Mostra de Venecia había desencantado a Augusto Martínez Torres

por su "esquematismo absoluto" [44] . El breve y fulgurante idilio

entre un importante sector de la crítica española y Glauber Rocha

comenzaba a diluirse. Cabezas cortadas, la gran experiencia de

colaboración y la más explícita tentativa de aclimatación del modelo

del Cinema Novo a nuestros lares se había saldado con un sonado

fracaso y había sembrado incluso la discordia entre las filas de los

admiradores más incondicionales. Cabezas cortadas resultó, a la

postre, como reconociera sin ambages el propio Rocha, "un filme no

utilizable por la izquierda" [45] . Y ése era quizás el peor defecto que

uno podía esperar del deslumbrante Cinema Novo.
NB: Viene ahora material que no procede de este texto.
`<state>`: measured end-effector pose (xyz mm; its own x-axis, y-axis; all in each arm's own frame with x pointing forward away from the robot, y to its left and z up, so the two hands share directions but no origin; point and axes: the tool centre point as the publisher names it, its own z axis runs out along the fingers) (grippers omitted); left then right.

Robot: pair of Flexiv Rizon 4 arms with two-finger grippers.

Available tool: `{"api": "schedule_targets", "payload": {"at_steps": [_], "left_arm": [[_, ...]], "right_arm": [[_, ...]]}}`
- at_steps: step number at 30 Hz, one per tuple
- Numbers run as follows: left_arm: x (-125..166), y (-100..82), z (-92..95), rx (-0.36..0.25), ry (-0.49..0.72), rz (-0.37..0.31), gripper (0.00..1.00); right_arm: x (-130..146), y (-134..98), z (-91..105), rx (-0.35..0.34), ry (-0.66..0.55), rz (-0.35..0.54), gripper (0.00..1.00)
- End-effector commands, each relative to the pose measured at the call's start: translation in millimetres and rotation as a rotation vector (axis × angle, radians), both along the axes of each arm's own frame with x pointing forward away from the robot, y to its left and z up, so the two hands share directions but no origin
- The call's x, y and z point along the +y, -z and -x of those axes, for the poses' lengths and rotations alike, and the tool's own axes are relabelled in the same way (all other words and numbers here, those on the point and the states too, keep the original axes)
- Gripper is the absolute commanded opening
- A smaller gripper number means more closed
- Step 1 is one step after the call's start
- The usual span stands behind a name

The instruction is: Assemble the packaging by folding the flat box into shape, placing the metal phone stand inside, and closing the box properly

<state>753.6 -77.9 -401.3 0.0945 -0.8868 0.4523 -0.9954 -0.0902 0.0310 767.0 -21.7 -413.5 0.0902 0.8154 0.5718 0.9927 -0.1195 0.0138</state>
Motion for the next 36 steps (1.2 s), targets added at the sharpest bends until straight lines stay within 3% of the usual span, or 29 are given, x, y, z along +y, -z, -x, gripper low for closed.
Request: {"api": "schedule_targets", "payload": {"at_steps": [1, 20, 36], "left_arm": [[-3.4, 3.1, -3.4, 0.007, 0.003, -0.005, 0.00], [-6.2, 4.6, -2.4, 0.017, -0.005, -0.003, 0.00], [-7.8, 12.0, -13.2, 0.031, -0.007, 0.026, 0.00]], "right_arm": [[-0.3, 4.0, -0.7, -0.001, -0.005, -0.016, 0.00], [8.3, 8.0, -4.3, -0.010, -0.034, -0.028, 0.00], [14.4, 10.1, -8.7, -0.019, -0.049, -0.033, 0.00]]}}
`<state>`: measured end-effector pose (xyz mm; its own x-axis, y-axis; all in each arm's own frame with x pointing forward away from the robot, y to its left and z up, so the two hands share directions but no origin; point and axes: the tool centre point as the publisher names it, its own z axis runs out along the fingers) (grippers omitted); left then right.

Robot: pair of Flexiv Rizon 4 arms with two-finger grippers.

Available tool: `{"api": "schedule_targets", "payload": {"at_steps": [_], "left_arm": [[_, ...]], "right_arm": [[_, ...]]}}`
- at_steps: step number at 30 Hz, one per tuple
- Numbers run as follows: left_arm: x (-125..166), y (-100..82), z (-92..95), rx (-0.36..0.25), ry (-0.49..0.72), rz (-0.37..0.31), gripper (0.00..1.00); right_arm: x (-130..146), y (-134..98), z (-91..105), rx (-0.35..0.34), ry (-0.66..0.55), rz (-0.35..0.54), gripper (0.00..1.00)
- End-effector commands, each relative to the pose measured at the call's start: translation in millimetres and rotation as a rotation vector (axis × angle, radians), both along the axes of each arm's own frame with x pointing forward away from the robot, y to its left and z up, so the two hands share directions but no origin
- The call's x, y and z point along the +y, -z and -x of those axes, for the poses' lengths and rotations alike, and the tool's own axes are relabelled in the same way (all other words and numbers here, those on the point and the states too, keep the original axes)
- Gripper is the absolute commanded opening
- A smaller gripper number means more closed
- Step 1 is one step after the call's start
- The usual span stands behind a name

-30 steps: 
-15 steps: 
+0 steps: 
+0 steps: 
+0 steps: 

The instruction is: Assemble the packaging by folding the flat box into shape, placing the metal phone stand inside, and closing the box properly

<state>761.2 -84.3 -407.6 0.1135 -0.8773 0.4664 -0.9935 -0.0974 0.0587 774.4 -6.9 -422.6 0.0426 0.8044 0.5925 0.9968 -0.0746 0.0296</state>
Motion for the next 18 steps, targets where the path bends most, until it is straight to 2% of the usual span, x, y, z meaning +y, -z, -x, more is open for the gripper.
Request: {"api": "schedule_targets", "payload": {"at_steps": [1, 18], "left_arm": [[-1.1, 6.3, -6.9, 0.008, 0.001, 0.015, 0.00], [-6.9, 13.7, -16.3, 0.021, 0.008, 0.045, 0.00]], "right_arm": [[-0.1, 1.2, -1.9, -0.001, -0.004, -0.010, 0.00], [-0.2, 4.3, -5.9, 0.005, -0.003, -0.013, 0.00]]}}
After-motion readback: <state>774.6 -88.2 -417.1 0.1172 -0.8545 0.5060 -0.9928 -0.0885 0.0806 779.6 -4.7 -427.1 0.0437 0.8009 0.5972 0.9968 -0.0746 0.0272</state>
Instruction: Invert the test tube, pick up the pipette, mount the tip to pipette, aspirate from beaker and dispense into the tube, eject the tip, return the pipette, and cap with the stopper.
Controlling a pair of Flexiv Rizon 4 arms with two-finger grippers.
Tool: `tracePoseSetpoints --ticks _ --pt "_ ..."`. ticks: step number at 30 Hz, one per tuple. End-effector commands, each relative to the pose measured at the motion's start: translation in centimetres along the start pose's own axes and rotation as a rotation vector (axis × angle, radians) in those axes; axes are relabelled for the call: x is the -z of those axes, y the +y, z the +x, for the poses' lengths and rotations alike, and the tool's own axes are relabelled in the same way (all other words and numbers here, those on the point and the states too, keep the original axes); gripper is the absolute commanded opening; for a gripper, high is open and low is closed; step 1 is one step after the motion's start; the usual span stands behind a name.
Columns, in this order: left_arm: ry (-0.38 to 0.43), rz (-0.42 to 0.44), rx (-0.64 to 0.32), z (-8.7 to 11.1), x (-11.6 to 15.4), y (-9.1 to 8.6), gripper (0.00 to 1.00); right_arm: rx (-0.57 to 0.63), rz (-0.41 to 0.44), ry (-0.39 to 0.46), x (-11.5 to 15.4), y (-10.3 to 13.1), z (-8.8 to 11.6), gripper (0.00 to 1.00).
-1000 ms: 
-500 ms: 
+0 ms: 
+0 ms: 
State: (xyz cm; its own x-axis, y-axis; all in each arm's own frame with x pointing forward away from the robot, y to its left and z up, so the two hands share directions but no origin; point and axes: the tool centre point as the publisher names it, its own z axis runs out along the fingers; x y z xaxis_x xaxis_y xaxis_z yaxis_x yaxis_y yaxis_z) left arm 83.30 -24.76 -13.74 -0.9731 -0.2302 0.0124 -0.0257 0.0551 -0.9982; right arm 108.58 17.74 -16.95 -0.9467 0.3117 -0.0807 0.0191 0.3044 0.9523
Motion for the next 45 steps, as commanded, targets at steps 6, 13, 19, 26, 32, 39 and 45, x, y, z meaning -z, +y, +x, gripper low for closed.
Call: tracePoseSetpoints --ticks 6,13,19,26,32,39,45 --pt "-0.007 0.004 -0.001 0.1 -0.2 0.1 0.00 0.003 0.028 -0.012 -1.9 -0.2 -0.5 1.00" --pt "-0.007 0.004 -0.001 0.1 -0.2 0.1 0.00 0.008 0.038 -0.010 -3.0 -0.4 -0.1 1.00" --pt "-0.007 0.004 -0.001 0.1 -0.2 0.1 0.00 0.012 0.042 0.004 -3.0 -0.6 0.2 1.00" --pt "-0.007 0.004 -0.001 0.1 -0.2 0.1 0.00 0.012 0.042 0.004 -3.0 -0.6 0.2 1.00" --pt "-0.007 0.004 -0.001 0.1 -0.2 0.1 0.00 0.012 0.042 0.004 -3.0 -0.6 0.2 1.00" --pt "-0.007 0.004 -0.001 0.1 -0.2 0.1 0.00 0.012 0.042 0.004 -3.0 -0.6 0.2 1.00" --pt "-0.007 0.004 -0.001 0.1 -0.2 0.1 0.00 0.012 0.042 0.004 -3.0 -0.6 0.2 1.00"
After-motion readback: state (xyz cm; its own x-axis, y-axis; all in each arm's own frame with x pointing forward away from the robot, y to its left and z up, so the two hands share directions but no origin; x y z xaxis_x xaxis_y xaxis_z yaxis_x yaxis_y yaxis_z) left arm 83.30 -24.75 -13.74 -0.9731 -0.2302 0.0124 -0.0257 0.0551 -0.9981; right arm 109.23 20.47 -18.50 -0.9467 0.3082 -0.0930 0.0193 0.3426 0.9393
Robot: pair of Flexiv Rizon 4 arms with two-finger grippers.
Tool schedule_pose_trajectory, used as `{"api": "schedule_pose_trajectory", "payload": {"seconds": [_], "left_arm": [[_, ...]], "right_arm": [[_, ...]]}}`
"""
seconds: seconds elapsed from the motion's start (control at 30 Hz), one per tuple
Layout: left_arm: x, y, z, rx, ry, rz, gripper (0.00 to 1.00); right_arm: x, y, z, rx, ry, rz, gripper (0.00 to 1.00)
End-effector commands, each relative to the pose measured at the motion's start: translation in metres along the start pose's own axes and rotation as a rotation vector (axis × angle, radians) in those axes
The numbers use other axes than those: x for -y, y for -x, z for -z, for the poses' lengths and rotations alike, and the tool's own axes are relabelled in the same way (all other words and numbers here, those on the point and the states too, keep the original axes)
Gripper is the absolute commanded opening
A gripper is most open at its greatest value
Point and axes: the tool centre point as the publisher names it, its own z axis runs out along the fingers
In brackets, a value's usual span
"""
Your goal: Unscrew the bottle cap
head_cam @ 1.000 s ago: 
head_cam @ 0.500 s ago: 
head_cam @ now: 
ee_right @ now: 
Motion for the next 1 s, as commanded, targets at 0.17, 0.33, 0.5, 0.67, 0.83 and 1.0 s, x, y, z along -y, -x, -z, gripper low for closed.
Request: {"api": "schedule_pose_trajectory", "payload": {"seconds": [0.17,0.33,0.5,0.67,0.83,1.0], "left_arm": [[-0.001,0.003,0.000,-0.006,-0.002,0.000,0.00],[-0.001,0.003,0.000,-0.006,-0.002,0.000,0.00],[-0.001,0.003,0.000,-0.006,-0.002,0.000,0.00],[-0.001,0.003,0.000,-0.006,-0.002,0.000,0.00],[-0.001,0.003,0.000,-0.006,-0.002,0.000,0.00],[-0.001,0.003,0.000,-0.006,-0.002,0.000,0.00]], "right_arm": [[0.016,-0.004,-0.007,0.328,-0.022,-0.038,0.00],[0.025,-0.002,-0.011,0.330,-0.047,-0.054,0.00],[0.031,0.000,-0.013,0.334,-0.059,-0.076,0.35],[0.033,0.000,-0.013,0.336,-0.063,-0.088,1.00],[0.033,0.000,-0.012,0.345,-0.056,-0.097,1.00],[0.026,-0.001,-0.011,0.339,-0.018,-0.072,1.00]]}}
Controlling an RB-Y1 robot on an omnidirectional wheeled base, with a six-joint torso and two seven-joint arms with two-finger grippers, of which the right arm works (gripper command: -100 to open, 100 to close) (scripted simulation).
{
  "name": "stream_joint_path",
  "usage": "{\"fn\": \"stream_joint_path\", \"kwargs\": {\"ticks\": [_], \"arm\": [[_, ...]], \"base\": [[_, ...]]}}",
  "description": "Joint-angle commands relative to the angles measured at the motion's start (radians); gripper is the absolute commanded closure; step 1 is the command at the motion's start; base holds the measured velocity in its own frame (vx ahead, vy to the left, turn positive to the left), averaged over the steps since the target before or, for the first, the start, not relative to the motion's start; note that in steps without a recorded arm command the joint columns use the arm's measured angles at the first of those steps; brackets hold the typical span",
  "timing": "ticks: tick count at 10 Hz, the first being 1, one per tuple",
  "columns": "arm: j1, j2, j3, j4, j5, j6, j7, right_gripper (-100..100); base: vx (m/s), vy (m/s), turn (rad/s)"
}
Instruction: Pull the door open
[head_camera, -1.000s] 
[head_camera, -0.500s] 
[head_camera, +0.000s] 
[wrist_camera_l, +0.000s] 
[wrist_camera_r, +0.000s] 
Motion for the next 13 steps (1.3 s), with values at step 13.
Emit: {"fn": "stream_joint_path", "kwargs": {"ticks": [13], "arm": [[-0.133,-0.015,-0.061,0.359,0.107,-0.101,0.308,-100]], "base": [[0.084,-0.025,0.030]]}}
En 1970 el grueso del Cinema Novo estaba todavía por llegar a las

pantallas comerciales españolas (recuérdese que ni siquiera se

habían estrenado aún Vidas secas o Barravento), pero el fervor

primigenio daría paso a una actitud más circunspecta y cautelosa.

Objeto cada vez más de una recuperación arqueológica o de la

explotación comercial del alto (para nuestros parámetros) voltaje

erótico de las más recientes producciones -la mayoría de los títulos

estrenados en España en la década de los setenta y comienzos de

los ochenta encajan con facilidad en alguna de estas categorías-, el

cine brasileño jugará sin duda otro papel bien distinto en esos años

antes de desaparecer prácticamente del horizonte del espectador

español. Es el momento en que sólo los filmes de Héctor Babenco o

Sonia Braga parecen capaces de abrir un resquicio en los circuitos

de distribución y exhibición. Es la hora, en una palabra, de la

progresiva reorientación de la crítica española en paralelo a la

reconfiguración del mercado y a las cambiantes circunstancias socio-


políticas [46] . Pero ésta es ya una historia muy distinta...

La normalización democrática marcó así el paulatino agotamiento del

interés por el cine político latinoamericano, que desaparecería de las

pantallas españolas al poco de haberlo hecho también el tradicional

cine de género (melodramas, westerns, etc.) que habitualmente

nutría numerosos cines de barrio y de zonas rurales, precipitando -

como ya se apuntó- las más severa interrupción en la afluencia de

producciones latinoamericanas desde los fragores de la guerra civil.

El hecho de que más del 60% de las coproducciones auspiciadas por

Televisión Española en torno a los fastos del Quinto Centenario ni

siquiera se estrenarán -ni aun habiendo ganado la Concha de Oro

en San Sebastián, como fue el caso de La nación clandestina

(Jorge Sanjinés, 1989)- habla a las claras del creciente desinterés

que sólo filmes como Un lugar en el mundo, Como agua para

chocolate o Fresa y chocolate iban a lograr contrarrestar a

comienzos de los noventa. Pero hasta qué punto esta renovada

presencia de filmes latinoamericanos en las pantallas españolas o el

rebrote de una nueva fiebre de coproducción con distintos países de

América Latina vaya o no a dejar finalmente su marca es algo muy

prematuro de determinar. Mientras tales procesos se desarrollan

convenientemente, recuperar un pasado compartido puede ser una

fecunda manera de adquirir conciencia de los errores cometidos en

el camino de esta ansiada hermandad cinematográfica.